* **What the task asks**
Please retype the listing below word for word and exclude its images.

--- Supplied material Enclosed Below ---

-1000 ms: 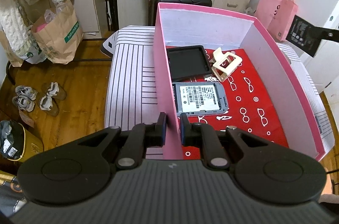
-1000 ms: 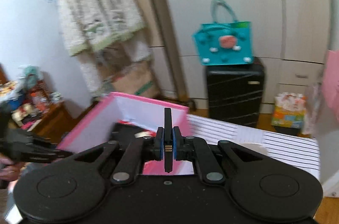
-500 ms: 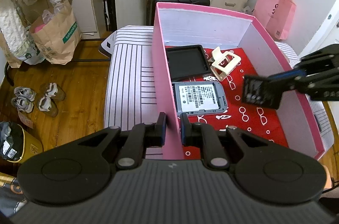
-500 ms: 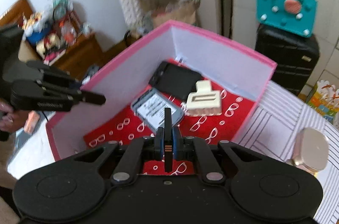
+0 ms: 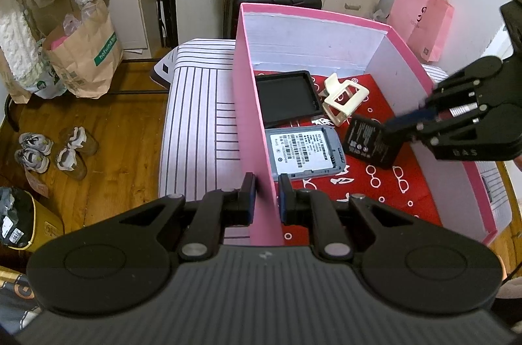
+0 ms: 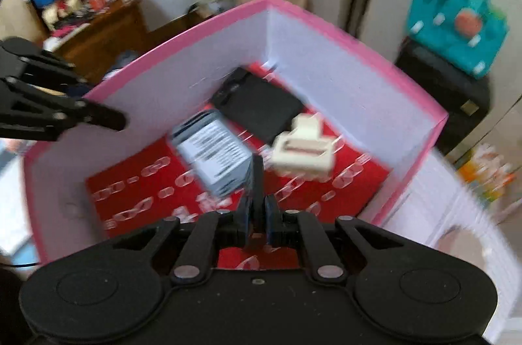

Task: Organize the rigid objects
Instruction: 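Carry the black battery with the right gripper into the pink box and release, then move the right gripper to the second grey battery pack and grasp it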

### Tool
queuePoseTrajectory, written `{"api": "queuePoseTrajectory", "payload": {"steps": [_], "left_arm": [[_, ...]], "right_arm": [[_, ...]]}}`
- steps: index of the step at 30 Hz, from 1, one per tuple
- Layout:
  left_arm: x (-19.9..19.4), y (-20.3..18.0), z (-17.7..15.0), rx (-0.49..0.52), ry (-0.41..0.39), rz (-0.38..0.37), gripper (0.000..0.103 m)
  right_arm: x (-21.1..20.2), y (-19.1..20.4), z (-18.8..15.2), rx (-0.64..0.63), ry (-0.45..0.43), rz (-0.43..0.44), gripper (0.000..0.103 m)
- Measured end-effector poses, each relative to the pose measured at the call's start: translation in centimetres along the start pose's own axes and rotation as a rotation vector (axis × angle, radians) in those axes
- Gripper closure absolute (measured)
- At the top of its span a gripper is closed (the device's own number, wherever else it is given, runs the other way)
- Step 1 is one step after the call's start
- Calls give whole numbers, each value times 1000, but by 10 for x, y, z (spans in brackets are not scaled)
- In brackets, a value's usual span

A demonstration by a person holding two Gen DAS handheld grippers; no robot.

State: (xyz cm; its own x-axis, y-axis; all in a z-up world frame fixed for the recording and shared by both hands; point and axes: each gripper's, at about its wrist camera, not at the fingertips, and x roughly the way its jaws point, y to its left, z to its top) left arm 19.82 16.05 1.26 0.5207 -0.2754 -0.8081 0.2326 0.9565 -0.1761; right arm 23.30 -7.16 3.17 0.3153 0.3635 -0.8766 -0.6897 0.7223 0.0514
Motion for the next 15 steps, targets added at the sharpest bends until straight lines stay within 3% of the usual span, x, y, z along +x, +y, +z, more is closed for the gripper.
{"api": "queuePoseTrajectory", "payload": {"steps": [2, 4, 10, 15], "left_arm": [[0, 0, 0, -2, 0, -2, 89], [0, 1, 0, -5, 0, -4, 89], [0, 1, -1, -3, 0, -3, 89], [0, 1, 0, -9, 1, -3, 89]], "right_arm": [[-7, 4, -1, -42, -40, -64, 74], [-19, 2, -2, -30, -88, -84, 67], [-62, -17, -13, 96, -190, -89, 64], [-94, -30, -44, 222, -251, -63, 62]]}}
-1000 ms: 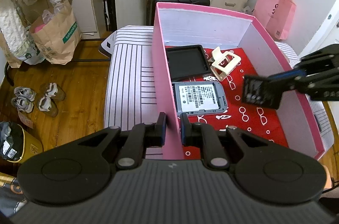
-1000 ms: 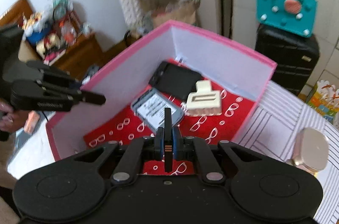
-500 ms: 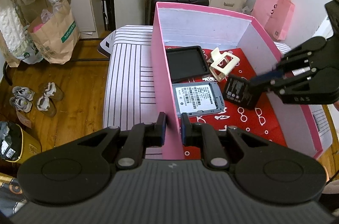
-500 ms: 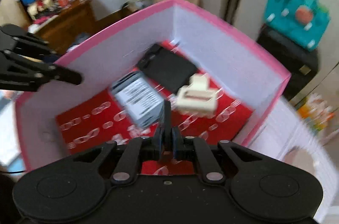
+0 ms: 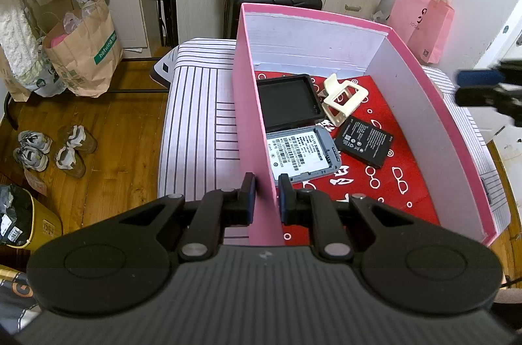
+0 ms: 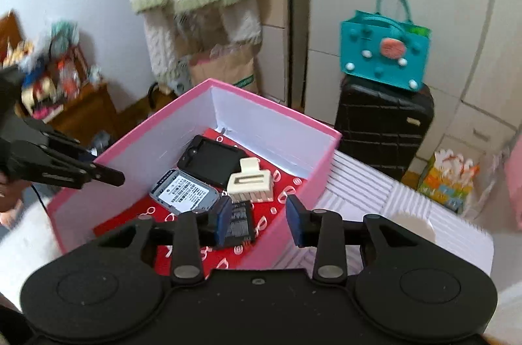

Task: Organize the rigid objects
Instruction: 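Move the right gripper to the second grey battery pack and grasp it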

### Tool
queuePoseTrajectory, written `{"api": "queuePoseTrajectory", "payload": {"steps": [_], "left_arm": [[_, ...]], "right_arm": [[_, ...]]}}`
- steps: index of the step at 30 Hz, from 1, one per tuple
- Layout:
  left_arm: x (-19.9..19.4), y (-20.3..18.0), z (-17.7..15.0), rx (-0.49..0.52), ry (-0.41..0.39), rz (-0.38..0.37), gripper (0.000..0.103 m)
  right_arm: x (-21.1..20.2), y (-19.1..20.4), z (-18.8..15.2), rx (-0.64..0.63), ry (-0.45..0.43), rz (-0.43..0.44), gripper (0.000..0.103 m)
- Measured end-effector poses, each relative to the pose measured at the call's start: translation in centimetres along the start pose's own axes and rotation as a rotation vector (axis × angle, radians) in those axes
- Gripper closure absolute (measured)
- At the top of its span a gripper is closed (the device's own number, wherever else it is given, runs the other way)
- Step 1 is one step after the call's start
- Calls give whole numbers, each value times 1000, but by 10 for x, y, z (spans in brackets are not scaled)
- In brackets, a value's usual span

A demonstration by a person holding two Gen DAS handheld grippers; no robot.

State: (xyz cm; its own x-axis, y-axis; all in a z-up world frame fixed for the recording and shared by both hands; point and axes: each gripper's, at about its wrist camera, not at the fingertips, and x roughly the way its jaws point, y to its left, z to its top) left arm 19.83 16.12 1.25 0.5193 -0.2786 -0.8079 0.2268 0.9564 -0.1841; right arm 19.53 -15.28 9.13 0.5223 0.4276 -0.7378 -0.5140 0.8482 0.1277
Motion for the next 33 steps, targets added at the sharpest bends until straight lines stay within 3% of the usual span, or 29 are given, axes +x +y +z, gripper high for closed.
{"api": "queuePoseTrajectory", "payload": {"steps": [3, 12, 20, 25, 33], "left_arm": [[-1, -1, 0, 1, -3, 5, 90], [-2, -2, -5, -14, -30, 17, 90], [-2, -6, -7, -11, -42, 35, 90], [-2, -5, -7, -19, -41, 35, 90], [-2, -5, -7, -18, -38, 36, 90]], "right_arm": [[-18, -10, -20, 67, -13, -10, 60], [-52, -15, -103, 186, -11, -147, 55], [-46, -7, -177, 291, 3, -223, 46], [-46, -19, -197, 396, 21, -228, 43], [-39, -26, -214, 452, 83, -230, 41]]}}
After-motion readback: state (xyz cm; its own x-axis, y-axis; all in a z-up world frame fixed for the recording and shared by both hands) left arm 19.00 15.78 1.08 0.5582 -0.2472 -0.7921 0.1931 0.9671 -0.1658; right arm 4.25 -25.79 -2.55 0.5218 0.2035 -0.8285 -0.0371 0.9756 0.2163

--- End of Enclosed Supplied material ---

* **Answer space**
-1000 ms: 
-1000 ms: 
-500 ms: 
-500 ms: 
+0 ms: 
+0 ms: 

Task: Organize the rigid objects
Instruction: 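Carry the black battery with the right gripper into the pink box and release, then move the right gripper to the second grey battery pack and grasp it
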
### Tool
queuePoseTrajectory, written `{"api": "queuePoseTrajectory", "payload": {"steps": [_], "left_arm": [[_, ...]], "right_arm": [[_, ...]]}}`
- steps: index of the step at 30 Hz, from 1, one per tuple
- Layout:
  left_arm: x (-19.9..19.4), y (-20.3..18.0), z (-17.7..15.0), rx (-0.49..0.52), ry (-0.41..0.39), rz (-0.38..0.37), gripper (0.000..0.103 m)
  right_arm: x (-21.1..20.2), y (-19.1..20.4), z (-18.8..15.2), rx (-0.64..0.63), ry (-0.45..0.43), rz (-0.43..0.44), gripper (0.000..0.103 m)
- Measured end-effector poses, each relative to the pose measured at the call's start: translation in centimetres along the start pose's own axes and rotation as a rotation vector (axis × angle, radians) in those axes
- Gripper closure absolute (measured)
- At the top of its span a gripper is closed (the device's own number, wherever else it is given, runs the other way)
- Step 1 is one step after the call's start
- Calls give whole numbers, each value times 1000, but by 10 for x, y, z (spans in brackets are not scaled)
- In brackets, a value's usual span

A demonstration by a person holding two Gen DAS handheld grippers; no robot.

State: (xyz cm; its own x-axis, y-axis; all in a z-up world frame fixed for the recording and shared by both hands; point and axes: each gripper's, at about its wrist camera, not at the fingertips, and x roughly the way its jaws point, y to its left, z to its top) left arm 19.82 16.05 1.26 0.5207 -0.2754 -0.8081 0.2326 0.9565 -0.1761; right arm 23.30 -7.16 3.17 0.3153 0.3635 -0.8766 -0.6897 0.7223 0.0514
Motion for the next 15 steps, targets added at the sharpest bends until straight lines stay within 3% of the usual span, x, y, z along +x, +y, +z, more is closed for the gripper.
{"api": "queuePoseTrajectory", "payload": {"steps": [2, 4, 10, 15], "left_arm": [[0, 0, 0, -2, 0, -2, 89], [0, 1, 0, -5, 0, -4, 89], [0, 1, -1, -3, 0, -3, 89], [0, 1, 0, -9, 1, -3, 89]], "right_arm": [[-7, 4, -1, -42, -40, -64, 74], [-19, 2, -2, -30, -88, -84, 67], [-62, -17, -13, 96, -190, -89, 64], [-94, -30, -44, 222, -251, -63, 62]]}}
-1000 ms: 
-1000 ms: 
-500 ms: 
-500 ms: 
+0 ms: 
+0 ms: 

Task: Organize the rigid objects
Instruction: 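Move the right gripper to the second grey battery pack and grasp it
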
### Tool
queuePoseTrajectory, written `{"api": "queuePoseTrajectory", "payload": {"steps": [_], "left_arm": [[_, ...]], "right_arm": [[_, ...]]}}`
- steps: index of the step at 30 Hz, from 1, one per tuple
- Layout:
  left_arm: x (-19.9..19.4), y (-20.3..18.0), z (-17.7..15.0), rx (-0.49..0.52), ry (-0.41..0.39), rz (-0.38..0.37), gripper (0.000..0.103 m)
  right_arm: x (-21.1..20.2), y (-19.1..20.4), z (-18.8..15.2), rx (-0.64..0.63), ry (-0.45..0.43), rz (-0.43..0.44), gripper (0.000..0.103 m)
- Measured end-effector poses, each relative to the pose measured at the call's start: translation in centimetres along the start pose's own axes and rotation as a rotation vector (axis × angle, radians) in those axes
- Gripper closure absolute (measured)
- At the top of its span a gripper is closed (the device's own number, wherever else it is given, runs the other way)
- Step 1 is one step after the call's start
- Calls give whole numbers, each value times 1000, but by 10 for x, y, z (spans in brackets are not scaled)
- In brackets, a value's usual span

A demonstration by a person holding two Gen DAS handheld grippers; no robot.

State: (xyz cm; its own x-axis, y-axis; all in a z-up world frame fixed for the recording and shared by both hands; point and axes: each gripper's, at about its wrist camera, not at the fingertips, and x roughly the way its jaws point, y to its left, z to its top) left arm 19.83 16.12 1.25 0.5193 -0.2786 -0.8079 0.2268 0.9564 -0.1841; right arm 19.53 -15.28 9.13 0.5223 0.4276 -0.7378 -0.5140 0.8482 0.1277
Motion for the next 33 steps, targets added at the sharpest bends until straight lines stay within 3% of the usual span, or 29 are given, axes +x +y +z, gripper high for closed.
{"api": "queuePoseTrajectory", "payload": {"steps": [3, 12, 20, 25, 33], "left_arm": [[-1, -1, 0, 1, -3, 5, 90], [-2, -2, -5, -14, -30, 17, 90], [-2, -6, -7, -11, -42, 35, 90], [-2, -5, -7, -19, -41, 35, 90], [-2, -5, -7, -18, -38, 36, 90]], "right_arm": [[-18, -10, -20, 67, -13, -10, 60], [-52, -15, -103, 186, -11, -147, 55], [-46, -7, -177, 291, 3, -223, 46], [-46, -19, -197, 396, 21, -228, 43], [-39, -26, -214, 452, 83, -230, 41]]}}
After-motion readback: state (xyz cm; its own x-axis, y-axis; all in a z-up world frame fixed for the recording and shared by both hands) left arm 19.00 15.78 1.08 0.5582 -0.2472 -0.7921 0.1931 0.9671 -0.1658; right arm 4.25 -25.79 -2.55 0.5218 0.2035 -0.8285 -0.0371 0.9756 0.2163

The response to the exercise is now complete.